Disney can decide to terminate that license but the disc is another story. The license is for the media on the disc but the physical disc itself is owned by the person who bought it. This is literally why a company can remove a show or movie or song from your digital library. The license holder can always revoke the license. It was harder to enforce with physical media (and cost prohibitive in a lot of cases), but still possible.
No, they can’t Google first sale doctrine.
They can remove shit from your digital library because in page 76 of the terms and conditions that you didn’t read, they redefined the word purchase to mean temporarily rent.
It’s the same licensing agreement. I phrased what I said to specifically adhere to what they say in their own terms of use in accordance with FCC regulation.
https://disneytermsofuse.com/english/
If you were to, say in 1990, get caught broadcasting your copy of a Disney movie without the legal ability to do so, they could absolutely use the court system to revoke your right to the licensed copy of that media and have it confiscated.
No. When you purchase the dvd you become the owner of that specific disc… you never gained ownership of my website just because you visited and copied my content.
Yes, and when I archived your website, I became the owner of that specific copy of your website.
No, I never granted you any ownership of my content. Period. You didn’t pay me, you didn’t engage in any contract with me.
Simply archiving my stuff and running away then publishing it as your own is theft.
Copyright only protects distribution and derivative works. I can keep a copy of it on my local machine for as long as I want. Theoretically I can keep it until the copyright expires and then I can do whatever the fuck I want with it.
general copyright is 70 years. So no. You couldn’t do whatever you wanted with it as the computer you’re using would be long dead… and possibly you’d even be long dead. Replicating the content to another device without owners consent could and likely would be a violation of that same copyright.
Replicating a personal backup to another device is covered by free use. Only distribution and derivative works are covered by copyright.
And yes, the length of copyright is way too long. It recon it should be the same as patents, 20 years. Or let it be as long as the warranty and let the big companies duke it out with each other.
I’d better never see you bitching about AI scraping your content. I’ll remind you of this very comment.
I would argue that AI is a derivative work and that is protected by copyright. Archiving a copy of something and keeping it for personal use is not derivative work and not distribution and that’s not protected by copyright.
You compare entirely different things here.
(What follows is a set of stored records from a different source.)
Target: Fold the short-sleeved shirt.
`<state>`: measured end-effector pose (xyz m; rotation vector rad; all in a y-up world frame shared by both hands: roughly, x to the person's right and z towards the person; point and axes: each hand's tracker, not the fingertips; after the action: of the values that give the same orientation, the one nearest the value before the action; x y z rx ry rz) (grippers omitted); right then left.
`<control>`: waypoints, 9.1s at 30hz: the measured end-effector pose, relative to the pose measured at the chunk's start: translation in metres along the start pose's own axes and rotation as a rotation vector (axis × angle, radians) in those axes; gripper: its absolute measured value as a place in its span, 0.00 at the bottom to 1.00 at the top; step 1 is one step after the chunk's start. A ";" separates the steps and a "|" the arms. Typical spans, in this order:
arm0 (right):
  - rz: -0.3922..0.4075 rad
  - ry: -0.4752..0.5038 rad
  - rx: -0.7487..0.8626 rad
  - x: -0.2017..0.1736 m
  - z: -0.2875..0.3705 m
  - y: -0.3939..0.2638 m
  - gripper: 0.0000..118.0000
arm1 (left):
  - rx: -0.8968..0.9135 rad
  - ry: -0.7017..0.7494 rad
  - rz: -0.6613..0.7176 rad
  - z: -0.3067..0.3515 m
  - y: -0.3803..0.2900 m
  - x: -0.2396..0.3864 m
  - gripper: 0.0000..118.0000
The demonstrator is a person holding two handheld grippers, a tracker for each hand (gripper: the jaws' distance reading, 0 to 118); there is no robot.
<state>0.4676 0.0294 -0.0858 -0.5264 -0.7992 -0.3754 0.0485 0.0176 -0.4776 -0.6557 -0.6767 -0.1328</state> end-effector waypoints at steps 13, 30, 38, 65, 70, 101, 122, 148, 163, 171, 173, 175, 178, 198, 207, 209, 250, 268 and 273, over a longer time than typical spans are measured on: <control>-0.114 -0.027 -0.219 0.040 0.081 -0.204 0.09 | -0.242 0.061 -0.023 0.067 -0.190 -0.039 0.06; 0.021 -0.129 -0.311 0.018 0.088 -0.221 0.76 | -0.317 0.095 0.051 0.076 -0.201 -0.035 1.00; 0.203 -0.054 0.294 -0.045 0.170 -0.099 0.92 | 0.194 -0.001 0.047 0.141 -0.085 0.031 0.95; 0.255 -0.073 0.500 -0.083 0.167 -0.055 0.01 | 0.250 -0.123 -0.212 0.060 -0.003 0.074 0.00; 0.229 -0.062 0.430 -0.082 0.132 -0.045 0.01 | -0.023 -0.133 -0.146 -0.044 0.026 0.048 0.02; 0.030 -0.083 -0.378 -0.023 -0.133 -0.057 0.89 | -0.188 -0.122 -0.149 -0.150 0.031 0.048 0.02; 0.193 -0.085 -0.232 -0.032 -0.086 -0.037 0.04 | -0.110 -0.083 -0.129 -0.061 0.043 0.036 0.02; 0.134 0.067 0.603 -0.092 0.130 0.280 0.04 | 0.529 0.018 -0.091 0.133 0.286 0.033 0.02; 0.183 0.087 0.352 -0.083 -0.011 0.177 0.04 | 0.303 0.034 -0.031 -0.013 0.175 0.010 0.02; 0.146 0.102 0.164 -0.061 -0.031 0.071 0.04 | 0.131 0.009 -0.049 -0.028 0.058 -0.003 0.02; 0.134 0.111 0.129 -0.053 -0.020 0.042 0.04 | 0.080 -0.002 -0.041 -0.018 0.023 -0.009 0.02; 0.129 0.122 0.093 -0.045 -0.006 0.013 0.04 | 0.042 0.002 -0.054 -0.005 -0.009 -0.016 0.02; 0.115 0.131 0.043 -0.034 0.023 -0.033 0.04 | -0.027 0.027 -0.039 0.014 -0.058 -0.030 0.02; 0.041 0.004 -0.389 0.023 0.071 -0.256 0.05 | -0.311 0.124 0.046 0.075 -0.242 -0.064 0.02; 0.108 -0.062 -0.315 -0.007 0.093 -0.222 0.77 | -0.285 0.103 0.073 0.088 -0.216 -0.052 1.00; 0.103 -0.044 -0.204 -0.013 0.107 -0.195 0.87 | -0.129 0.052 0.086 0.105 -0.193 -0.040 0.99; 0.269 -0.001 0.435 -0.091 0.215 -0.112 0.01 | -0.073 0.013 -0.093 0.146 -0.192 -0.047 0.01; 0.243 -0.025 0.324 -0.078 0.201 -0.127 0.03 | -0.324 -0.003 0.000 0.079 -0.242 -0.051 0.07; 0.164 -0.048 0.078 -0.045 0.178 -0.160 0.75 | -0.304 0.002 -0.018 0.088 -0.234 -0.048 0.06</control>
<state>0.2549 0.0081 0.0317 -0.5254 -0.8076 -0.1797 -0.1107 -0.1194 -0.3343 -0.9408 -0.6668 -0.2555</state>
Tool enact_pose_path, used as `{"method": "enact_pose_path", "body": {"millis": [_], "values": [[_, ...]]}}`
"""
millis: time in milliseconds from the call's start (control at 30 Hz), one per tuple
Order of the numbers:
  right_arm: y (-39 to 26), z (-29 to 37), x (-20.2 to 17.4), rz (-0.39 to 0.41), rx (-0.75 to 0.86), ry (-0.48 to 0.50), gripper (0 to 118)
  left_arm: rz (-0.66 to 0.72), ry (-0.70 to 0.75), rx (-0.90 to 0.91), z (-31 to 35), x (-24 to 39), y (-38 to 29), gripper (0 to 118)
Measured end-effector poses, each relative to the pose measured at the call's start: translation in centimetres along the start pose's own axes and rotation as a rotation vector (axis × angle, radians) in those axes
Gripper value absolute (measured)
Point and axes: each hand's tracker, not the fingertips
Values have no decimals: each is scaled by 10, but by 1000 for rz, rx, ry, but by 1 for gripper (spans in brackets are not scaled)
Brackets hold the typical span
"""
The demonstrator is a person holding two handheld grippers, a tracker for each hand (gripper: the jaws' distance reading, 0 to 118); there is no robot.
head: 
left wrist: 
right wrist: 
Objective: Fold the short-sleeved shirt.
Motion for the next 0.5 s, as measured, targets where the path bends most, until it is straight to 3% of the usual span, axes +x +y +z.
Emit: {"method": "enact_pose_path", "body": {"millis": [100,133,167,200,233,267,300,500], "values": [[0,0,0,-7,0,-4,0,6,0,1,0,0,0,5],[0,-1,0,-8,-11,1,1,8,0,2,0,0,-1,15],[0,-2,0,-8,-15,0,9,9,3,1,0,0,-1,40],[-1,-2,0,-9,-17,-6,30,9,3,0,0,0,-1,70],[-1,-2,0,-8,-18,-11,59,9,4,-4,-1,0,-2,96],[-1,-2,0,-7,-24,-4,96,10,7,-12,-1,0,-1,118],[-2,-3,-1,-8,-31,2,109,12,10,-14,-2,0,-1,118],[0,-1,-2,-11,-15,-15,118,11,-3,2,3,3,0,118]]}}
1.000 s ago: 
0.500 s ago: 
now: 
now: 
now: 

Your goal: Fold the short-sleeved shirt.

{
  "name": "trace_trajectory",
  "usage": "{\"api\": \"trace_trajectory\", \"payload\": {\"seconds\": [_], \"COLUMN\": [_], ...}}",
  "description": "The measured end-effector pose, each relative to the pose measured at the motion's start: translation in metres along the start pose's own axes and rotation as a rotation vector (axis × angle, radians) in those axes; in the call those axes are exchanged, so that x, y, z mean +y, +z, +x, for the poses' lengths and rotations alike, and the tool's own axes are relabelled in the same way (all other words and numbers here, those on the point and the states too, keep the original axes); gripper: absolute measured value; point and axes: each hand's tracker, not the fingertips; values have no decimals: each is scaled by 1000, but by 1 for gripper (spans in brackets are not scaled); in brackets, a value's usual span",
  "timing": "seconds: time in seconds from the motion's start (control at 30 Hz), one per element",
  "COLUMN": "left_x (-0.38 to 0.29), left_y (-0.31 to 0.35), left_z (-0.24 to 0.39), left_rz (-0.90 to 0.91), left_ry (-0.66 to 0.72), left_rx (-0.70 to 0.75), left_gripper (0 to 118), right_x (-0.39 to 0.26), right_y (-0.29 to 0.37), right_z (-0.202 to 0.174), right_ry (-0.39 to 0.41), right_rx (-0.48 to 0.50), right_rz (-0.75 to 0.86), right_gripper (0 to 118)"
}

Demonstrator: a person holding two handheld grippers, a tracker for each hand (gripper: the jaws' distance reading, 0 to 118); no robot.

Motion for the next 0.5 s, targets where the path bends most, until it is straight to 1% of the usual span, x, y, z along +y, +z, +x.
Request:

I’m talking about a website i own not a product i sell. And no, this “on the internet forever” is complete and utter nonsense that was never true to begin with. the amount of stuff lost to time easely dwarfs the one still around.
You chose to distribute said website to everyone on the internet. I chose to exercise my rights of fair use to make a local convenience copy of said website. I can then theoretically hold, said local convenience copy, for as long as I want, until your copyright expires, at which point I can publish it.
It’s a bold assumption that that data is not just sitting on someone’s hard drive somewhere.
You are moving the goalpost. again. The talk was about the Internet Archive providing a copy of my website to the public. Not you storing it somewhere on your drive for personal use. Although that’s also a rather tricky legal matter.
But nice for you to agree with the rest. Yes, you could at one point publish a copy. 70 Years after my death. and not a second before that. and only if its not specific protected because i contains personal information. i think the protection is not limited in that case.